Retype the entries in full, exactly.

━━ Data for review

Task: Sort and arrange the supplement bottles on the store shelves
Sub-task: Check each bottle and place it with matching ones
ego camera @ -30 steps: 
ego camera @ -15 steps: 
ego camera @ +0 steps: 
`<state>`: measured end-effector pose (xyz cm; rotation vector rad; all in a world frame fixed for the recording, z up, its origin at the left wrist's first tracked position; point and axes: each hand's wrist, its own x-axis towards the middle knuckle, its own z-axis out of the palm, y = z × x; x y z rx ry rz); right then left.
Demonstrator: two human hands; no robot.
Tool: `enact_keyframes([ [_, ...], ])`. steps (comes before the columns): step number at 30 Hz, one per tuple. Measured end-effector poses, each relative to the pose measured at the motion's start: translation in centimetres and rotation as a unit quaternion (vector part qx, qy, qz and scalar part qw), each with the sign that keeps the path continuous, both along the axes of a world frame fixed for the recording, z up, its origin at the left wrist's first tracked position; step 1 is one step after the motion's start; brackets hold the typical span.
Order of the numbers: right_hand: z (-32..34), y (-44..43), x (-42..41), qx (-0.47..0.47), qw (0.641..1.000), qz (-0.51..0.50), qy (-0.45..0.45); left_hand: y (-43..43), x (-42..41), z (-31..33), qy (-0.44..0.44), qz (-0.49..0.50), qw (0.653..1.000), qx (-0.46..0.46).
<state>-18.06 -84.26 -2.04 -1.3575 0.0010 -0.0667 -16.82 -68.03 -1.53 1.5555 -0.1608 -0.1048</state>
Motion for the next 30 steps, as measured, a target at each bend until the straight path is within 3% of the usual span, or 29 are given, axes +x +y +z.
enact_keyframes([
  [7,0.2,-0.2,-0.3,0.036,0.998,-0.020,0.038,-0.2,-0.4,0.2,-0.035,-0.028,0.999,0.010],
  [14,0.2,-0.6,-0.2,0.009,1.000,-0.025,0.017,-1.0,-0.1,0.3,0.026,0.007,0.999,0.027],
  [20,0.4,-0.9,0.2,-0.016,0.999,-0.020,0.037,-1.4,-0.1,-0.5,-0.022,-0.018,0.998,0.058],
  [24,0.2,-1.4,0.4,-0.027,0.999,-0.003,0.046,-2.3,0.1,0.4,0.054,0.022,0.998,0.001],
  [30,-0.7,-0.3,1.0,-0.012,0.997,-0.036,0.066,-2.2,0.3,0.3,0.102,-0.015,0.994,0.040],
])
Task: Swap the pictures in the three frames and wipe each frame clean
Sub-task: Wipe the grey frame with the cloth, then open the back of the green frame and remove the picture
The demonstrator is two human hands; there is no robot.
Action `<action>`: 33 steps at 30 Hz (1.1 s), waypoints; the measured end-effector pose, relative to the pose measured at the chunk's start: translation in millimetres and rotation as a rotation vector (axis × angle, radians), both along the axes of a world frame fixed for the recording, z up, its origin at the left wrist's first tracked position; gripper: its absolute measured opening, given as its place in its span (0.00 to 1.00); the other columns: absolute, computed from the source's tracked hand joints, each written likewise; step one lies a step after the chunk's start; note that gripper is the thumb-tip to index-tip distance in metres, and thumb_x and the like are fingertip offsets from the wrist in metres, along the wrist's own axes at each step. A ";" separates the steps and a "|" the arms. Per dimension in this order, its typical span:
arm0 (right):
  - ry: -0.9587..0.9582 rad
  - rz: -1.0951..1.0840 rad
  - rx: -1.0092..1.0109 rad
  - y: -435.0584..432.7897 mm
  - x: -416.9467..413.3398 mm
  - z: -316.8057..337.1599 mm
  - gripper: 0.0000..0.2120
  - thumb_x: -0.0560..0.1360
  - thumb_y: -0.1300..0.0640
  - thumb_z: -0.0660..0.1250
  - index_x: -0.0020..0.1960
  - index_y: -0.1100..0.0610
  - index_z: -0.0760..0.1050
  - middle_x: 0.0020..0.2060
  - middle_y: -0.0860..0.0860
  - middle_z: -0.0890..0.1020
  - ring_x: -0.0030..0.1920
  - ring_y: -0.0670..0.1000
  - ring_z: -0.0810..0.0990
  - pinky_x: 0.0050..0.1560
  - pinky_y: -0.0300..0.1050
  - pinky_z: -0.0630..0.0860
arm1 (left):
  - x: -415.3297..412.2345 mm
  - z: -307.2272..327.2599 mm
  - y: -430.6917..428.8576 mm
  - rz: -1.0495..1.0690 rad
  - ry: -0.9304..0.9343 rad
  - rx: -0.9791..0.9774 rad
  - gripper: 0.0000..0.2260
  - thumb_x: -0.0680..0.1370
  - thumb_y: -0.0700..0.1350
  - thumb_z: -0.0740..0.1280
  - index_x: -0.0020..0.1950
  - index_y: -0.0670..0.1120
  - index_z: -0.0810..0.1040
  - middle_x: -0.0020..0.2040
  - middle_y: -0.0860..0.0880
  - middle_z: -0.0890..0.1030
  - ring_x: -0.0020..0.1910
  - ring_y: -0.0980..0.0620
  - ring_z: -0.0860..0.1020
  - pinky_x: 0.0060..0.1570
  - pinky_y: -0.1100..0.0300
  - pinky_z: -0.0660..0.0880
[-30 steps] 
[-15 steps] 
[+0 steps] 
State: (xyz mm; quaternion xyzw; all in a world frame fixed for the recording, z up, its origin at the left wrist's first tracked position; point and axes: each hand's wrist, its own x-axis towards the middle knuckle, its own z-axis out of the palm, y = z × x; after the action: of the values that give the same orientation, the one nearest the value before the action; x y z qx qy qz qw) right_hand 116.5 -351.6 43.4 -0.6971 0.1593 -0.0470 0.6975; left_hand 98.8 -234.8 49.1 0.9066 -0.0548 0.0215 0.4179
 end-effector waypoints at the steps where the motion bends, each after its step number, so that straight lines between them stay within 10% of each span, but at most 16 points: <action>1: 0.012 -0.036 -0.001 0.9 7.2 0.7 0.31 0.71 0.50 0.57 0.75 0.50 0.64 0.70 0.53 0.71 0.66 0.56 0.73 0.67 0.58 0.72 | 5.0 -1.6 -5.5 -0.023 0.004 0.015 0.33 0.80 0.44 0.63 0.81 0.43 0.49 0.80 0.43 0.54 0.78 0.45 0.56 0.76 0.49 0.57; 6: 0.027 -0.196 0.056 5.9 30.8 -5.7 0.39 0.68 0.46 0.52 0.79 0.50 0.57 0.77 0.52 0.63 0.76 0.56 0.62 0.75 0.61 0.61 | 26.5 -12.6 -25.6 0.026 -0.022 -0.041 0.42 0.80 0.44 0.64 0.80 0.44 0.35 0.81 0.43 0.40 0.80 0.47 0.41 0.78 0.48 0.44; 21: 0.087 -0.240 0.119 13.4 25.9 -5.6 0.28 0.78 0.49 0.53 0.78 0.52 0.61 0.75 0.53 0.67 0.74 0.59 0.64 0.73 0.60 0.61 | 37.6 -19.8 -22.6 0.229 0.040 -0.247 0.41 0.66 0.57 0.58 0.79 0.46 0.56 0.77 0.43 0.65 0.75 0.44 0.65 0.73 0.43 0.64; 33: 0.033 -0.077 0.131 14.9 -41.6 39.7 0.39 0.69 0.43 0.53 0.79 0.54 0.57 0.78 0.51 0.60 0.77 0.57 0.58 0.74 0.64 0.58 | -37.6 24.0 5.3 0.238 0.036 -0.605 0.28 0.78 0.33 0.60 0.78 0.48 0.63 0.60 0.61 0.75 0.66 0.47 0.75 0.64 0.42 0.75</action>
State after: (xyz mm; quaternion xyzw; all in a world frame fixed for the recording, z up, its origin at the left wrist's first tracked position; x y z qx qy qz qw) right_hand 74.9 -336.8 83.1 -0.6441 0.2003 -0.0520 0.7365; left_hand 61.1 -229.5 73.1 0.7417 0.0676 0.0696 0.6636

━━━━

_Exercise solution:_
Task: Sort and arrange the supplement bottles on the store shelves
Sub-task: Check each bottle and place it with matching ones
ego camera @ -30 steps: 
ego camera @ -15 steps: 
ego camera @ +0 steps: 
`<state>`: measured end-effector pose (xyz cm; rotation vector rad; all in a world frame fixed for the recording, z up, its origin at the left wrist's first tracked position; point and axes: each hand's wrist, its own x-axis towards the middle knuckle, its own z-axis out of the palm, y = z × x; x y z rx ry rz); right then left.
Demonstrator: two human hands; no robot.
Tool: `enact_keyframes([ [_, ...], ])`. steps (comes before the columns): step number at 30 Hz, one per tuple. Measured end-effector poses, each relative to the pose measured at the motion's start: translation in centimetres and rotation as a unit quaternion (vector part qx, qy, qz and scalar part qw), each with the sign that keeps the path continuous, both along the axes of a world frame fixed for the recording, z up, its origin at the left wrist's first tracked position; step 1 is one step after the motion's start; brackets hold the typical span.
Order of the numbers: right_hand: z (-32..34), y (-44..43), x (-42..41), qx (-0.47..0.47), qw (0.641..1.000), qz (-0.51..0.50), qy (-0.45..0.45); left_hand: y (-43..43), x (-42..41), z (-31..33), qy (-0.44..0.44), qz (-0.49..0.50), qw (0.653..1.000), qx (-0.46..0.46).
<state>-18.06 -84.26 -2.04 -1.3575 0.0010 -0.0667 -16.82 -68.03 -1.53 1.5555 -0.1608 -0.1048</state>
Motion for the next 30 steps, as measured, a target at each bend until the straight path is within 3% of the usual span, or 29 are given, axes +x +y +z.
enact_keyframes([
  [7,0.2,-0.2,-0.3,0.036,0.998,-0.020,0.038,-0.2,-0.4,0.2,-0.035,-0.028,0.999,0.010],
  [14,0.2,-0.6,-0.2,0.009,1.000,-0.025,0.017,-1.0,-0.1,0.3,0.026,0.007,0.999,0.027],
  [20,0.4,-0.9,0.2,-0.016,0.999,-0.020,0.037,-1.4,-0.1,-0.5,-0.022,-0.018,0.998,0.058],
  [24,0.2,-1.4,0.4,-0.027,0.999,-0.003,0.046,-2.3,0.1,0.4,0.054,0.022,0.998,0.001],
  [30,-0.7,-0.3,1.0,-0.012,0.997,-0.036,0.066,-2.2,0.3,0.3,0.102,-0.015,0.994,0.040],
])
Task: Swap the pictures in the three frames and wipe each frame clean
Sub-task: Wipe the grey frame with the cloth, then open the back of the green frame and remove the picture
The demonstrator is two human hands; there is no robot.
Action `<action>`: 33 steps at 30 Hz (1.1 s), waypoints; the measured end-effector pose, relative to the pose measured at the chunk's start: translation in millimetres and rotation as a rotation vector (axis × angle, radians), both along the axes of a world frame fixed for the recording, z up, its origin at the left wrist's first tracked position; gripper: its absolute measured opening, given as its place in its span (0.00 to 1.00); the other columns: absolute, computed from the source's tracked hand joints, each written likewise; step one lies a step after the chunk's start; note that gripper is the thumb-tip to index-tip distance in metres, and thumb_x and the like are fingertip offsets from the wrist in metres, along the wrist's own axes at each step. A ";" separates the steps and a "|" the arms. Per dimension in this order, its typical span:
arm0 (right):
  - ry: -0.9587..0.9582 rad
  - rz: -1.0951..1.0840 rad
  - rx: -1.0092..1.0109 rad
  - y: -435.0584..432.7897 mm
  - x: -416.9467..413.3398 mm
  - z: -316.8057..337.1599 mm
  - gripper: 0.0000..0.2120
  - thumb_x: -0.0560..0.1360
  - thumb_y: -0.1300..0.0640
  - thumb_z: -0.0660..0.1250
  - index_x: -0.0020..0.1960
  - index_y: -0.1100..0.0610
  - index_z: -0.0760..0.1050
  - middle_x: 0.0020..0.2060
  - middle_y: -0.0860..0.0860
  - middle_z: -0.0890..0.1020
  - ring_x: -0.0030..0.1920
  - ring_y: -0.0670..0.1000
  - ring_z: -0.0810..0.0990
  - pinky_x: 0.0050..0.1560
  - pinky_y: -0.0300..0.1050
  - pinky_z: -0.0630..0.0860
arm1 (left):
  - x: -415.3297..412.2345 mm
  - z: -307.2272..327.2599 mm
  - y: -430.6917..428.8576 mm
  - rz: -1.0495..1.0690 rad
  - ry: -0.9304..0.9343 rad
  - rx: -0.9791..0.9774 rad
  - gripper: 0.0000..0.2260
  - thumb_x: -0.0680..0.1370
  - thumb_y: -0.0700..0.1350
  - thumb_z: -0.0740..0.1280
  - index_x: -0.0020..0.1950
  - index_y: -0.0670..0.1120
  - index_z: -0.0810..0.1040
  - middle_x: -0.0020..0.2040
  - middle_y: -0.0860..0.0880
  - middle_z: -0.0890..0.1030
  - ring_x: -0.0020..0.1910
  - ring_y: -0.0980..0.0620
  - ring_z: -0.0860..0.1020
  - pinky_x: 0.0060..0.1570
  - pinky_y: -0.1100..0.0300
  - pinky_z: -0.0660..0.0880
[-30 steps] 
[-15 steps] 
[+0 steps] 
State: (xyz mm; quaternion xyzw; all in a world frame fixed for the recording, z up, its origin at the left wrist's first tracked position; point and axes: each hand's wrist, its own x-axis towards the middle knuckle, its own z-axis out of the palm, y = z × x; after the action: of the values that give the same orientation, the one nearest the value before the action; x y z qx qy qz qw) right_hand 116.5 -351.6 43.4 -0.6971 0.1593 -0.0470 0.6975; left_hand 98.8 -234.8 49.1 0.9066 -0.0548 0.0215 0.4179
 end-effector waypoints at the steps where the motion bends, each after its step number, so that straight lines between them stay within 10% of each span, but at most 16 points: <action>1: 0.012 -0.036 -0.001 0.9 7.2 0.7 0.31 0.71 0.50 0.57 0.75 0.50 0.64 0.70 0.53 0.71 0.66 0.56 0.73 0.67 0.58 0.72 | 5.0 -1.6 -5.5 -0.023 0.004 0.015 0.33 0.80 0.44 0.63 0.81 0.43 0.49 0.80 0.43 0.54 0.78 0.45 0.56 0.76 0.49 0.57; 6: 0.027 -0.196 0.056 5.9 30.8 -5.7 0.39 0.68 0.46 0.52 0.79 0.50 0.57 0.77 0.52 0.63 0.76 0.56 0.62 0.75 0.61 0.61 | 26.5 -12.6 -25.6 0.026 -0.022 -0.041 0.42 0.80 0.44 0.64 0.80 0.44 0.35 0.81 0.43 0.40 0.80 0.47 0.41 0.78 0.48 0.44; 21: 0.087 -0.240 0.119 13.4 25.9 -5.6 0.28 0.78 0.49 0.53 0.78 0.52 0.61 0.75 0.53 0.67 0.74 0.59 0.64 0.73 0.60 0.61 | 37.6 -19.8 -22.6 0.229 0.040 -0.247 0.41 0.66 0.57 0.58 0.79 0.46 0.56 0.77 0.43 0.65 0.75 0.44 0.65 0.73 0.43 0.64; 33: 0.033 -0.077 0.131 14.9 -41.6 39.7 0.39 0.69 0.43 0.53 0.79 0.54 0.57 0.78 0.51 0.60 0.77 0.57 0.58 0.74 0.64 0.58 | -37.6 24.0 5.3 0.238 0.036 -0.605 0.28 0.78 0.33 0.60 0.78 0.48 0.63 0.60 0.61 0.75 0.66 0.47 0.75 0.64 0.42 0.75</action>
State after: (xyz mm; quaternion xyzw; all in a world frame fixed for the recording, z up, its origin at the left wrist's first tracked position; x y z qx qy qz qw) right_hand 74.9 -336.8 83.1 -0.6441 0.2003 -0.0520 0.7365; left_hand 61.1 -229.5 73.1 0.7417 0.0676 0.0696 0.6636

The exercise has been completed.